--- START ---

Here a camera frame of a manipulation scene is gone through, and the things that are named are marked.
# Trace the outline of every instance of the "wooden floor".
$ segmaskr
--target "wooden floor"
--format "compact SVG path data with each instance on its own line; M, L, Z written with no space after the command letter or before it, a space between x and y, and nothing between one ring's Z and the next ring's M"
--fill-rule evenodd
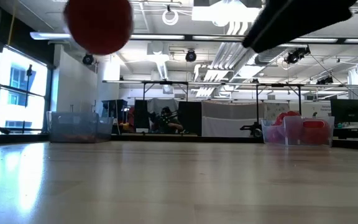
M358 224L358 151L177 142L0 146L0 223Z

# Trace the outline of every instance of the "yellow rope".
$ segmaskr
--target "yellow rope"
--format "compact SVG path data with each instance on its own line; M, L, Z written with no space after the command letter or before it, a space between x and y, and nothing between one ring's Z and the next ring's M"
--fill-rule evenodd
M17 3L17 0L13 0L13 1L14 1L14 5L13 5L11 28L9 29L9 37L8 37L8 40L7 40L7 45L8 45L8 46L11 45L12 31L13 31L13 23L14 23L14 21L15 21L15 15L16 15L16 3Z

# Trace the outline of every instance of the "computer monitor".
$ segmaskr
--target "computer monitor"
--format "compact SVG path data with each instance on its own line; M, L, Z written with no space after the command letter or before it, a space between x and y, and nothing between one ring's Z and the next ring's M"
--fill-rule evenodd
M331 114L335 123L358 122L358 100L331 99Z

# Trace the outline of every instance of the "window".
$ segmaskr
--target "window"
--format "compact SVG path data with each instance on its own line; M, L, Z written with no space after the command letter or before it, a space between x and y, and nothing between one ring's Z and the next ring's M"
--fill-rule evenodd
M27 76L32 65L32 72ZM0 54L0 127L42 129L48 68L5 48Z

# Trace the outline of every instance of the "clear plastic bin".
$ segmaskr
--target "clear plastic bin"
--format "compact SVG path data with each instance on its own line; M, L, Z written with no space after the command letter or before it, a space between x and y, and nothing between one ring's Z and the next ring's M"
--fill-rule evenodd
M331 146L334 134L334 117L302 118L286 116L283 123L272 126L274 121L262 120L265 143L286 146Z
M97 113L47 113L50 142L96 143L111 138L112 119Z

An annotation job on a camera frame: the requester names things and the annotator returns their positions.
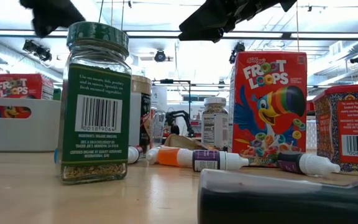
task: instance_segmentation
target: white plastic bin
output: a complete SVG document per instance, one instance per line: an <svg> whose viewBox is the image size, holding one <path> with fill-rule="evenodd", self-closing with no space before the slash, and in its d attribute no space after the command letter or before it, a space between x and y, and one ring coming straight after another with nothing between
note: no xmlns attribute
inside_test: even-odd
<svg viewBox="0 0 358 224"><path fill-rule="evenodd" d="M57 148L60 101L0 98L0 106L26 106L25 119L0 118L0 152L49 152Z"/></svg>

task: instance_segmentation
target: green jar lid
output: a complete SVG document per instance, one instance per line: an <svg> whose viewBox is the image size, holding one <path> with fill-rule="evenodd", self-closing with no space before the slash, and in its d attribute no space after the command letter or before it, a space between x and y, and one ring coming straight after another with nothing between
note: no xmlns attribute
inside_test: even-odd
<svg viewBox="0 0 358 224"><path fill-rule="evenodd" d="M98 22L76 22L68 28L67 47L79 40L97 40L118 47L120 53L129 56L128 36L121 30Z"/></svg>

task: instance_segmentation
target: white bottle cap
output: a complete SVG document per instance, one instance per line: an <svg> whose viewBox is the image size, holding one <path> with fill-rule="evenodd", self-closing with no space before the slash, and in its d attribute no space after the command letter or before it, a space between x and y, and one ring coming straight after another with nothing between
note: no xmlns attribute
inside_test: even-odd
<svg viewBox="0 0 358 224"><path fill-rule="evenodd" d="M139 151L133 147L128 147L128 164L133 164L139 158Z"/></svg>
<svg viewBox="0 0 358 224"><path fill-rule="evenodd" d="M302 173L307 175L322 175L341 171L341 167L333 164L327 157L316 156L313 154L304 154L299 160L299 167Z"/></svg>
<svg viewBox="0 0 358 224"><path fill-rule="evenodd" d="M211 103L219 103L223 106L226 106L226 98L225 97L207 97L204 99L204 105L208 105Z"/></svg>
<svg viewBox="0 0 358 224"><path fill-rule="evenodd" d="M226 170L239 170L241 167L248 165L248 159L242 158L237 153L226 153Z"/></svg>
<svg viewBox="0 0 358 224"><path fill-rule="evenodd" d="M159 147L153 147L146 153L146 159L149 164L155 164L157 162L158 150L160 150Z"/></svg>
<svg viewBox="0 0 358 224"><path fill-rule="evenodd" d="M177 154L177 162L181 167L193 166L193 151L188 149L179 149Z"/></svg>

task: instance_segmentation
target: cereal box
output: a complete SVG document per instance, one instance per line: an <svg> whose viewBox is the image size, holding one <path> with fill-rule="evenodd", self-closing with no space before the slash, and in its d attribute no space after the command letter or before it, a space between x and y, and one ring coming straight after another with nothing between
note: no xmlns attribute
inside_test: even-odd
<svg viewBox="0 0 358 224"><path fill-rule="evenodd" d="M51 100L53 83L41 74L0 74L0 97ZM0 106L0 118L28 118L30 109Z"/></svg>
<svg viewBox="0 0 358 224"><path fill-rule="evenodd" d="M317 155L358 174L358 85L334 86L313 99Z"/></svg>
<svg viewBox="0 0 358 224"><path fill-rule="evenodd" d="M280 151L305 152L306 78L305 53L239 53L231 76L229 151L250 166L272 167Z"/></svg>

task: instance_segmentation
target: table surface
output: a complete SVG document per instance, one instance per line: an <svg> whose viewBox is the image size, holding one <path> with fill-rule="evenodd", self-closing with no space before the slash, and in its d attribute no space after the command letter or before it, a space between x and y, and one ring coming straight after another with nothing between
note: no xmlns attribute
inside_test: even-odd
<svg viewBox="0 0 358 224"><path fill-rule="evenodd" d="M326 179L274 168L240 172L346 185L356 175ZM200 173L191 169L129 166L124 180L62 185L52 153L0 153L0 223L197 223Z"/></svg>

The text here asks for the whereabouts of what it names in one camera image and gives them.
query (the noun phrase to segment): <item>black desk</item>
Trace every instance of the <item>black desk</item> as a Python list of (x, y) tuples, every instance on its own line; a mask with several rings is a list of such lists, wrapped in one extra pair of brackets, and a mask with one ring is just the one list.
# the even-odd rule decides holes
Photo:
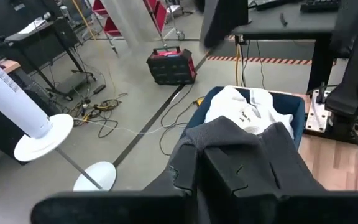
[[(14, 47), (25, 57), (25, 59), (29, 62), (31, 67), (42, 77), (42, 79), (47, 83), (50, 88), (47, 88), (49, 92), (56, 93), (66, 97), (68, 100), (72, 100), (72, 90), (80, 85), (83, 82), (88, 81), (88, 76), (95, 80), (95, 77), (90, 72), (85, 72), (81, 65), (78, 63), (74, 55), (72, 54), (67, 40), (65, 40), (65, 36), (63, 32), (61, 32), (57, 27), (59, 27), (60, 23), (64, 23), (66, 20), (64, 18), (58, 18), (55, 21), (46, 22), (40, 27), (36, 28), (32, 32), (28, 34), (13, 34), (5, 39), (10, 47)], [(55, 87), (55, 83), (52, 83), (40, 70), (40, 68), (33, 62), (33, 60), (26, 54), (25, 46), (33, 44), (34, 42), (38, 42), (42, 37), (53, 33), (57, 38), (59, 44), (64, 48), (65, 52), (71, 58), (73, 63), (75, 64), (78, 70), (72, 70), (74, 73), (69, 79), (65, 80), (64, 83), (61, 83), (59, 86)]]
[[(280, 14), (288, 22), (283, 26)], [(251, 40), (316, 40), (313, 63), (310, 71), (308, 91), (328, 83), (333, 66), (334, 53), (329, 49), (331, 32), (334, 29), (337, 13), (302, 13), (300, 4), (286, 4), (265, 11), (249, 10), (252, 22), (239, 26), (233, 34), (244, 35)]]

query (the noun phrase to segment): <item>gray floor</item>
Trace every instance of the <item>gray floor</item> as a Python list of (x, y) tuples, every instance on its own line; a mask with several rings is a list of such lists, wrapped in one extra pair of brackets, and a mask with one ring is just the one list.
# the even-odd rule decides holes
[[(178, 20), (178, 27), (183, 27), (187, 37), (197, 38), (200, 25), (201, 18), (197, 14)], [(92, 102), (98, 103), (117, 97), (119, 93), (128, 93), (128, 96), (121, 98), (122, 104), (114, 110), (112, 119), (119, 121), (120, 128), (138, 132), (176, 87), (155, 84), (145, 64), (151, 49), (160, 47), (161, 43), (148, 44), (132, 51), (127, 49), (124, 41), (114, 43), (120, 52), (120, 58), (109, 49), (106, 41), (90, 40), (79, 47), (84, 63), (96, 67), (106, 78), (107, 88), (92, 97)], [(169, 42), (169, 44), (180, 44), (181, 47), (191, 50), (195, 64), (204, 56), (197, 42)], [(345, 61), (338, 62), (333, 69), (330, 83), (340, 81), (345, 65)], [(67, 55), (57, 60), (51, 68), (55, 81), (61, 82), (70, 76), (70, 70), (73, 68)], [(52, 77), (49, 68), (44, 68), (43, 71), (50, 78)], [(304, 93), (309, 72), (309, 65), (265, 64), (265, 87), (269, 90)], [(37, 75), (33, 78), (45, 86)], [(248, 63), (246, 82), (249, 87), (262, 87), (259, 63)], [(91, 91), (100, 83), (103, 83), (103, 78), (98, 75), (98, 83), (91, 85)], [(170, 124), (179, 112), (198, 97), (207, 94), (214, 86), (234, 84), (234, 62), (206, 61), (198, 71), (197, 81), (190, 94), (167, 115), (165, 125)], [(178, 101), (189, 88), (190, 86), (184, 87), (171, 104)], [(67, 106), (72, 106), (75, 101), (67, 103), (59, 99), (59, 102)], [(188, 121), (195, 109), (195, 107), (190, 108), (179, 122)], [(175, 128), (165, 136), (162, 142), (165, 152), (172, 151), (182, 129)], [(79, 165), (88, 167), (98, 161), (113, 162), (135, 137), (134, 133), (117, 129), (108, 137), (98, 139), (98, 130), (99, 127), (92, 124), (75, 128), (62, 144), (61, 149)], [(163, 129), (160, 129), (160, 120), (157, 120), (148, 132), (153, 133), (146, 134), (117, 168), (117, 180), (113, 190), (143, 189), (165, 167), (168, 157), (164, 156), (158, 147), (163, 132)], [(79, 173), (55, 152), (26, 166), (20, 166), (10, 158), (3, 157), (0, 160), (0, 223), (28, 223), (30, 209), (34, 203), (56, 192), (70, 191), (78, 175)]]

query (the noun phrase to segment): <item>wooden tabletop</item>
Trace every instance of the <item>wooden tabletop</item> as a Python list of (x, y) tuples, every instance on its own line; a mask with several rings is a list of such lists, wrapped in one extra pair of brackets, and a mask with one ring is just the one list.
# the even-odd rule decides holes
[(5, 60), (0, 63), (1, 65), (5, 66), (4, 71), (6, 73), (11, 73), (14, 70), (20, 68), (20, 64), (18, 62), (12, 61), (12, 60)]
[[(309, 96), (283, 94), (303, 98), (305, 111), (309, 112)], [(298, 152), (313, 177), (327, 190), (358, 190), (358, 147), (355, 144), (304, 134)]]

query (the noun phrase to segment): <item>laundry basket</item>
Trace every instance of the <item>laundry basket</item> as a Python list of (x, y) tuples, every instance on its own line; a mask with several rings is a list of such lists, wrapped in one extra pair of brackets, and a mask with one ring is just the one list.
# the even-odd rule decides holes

--- END ---

*WORK REQUIRED*. Above are the entries. Output exactly the lines beginning with the line that has "target: green jar lid" and ending with the line that has "target: cereal box".

*RESULT OF THIS EXERCISE*.
target: green jar lid
output: a complete SVG document per instance, one instance per line: an <svg> whose viewBox is the image size, holding one <path> with fill-rule="evenodd", self-closing with no space before the slash, and in its d attribute no space after the command letter or before it, a space between x and y, and one ring coming straight after another with nothing between
note: no xmlns attribute
inside_test: even-odd
<svg viewBox="0 0 358 224"><path fill-rule="evenodd" d="M98 22L76 22L68 28L67 47L79 40L97 40L118 47L120 53L129 56L128 36L121 30Z"/></svg>

task: instance_segmentation
target: white bottle cap
output: a complete SVG document per instance, one instance per line: an <svg> whose viewBox is the image size, holding one <path> with fill-rule="evenodd", self-closing with no space before the slash, and in its d attribute no space after the command letter or before it, a space between x and y, and one ring coming straight after another with nothing between
note: no xmlns attribute
inside_test: even-odd
<svg viewBox="0 0 358 224"><path fill-rule="evenodd" d="M139 151L133 147L128 147L128 164L133 164L139 158Z"/></svg>
<svg viewBox="0 0 358 224"><path fill-rule="evenodd" d="M302 173L307 175L322 175L341 171L341 167L333 164L327 157L316 156L313 154L304 154L299 160L299 167Z"/></svg>
<svg viewBox="0 0 358 224"><path fill-rule="evenodd" d="M211 103L219 103L223 106L226 106L226 98L225 97L207 97L204 99L204 105L208 105Z"/></svg>
<svg viewBox="0 0 358 224"><path fill-rule="evenodd" d="M226 170L239 170L241 167L248 165L248 159L242 158L237 153L226 153Z"/></svg>
<svg viewBox="0 0 358 224"><path fill-rule="evenodd" d="M159 147L153 147L146 153L146 159L149 164L155 164L157 162L158 150L160 150Z"/></svg>
<svg viewBox="0 0 358 224"><path fill-rule="evenodd" d="M177 154L177 162L181 167L193 166L193 151L188 149L179 149Z"/></svg>

task: instance_segmentation
target: cereal box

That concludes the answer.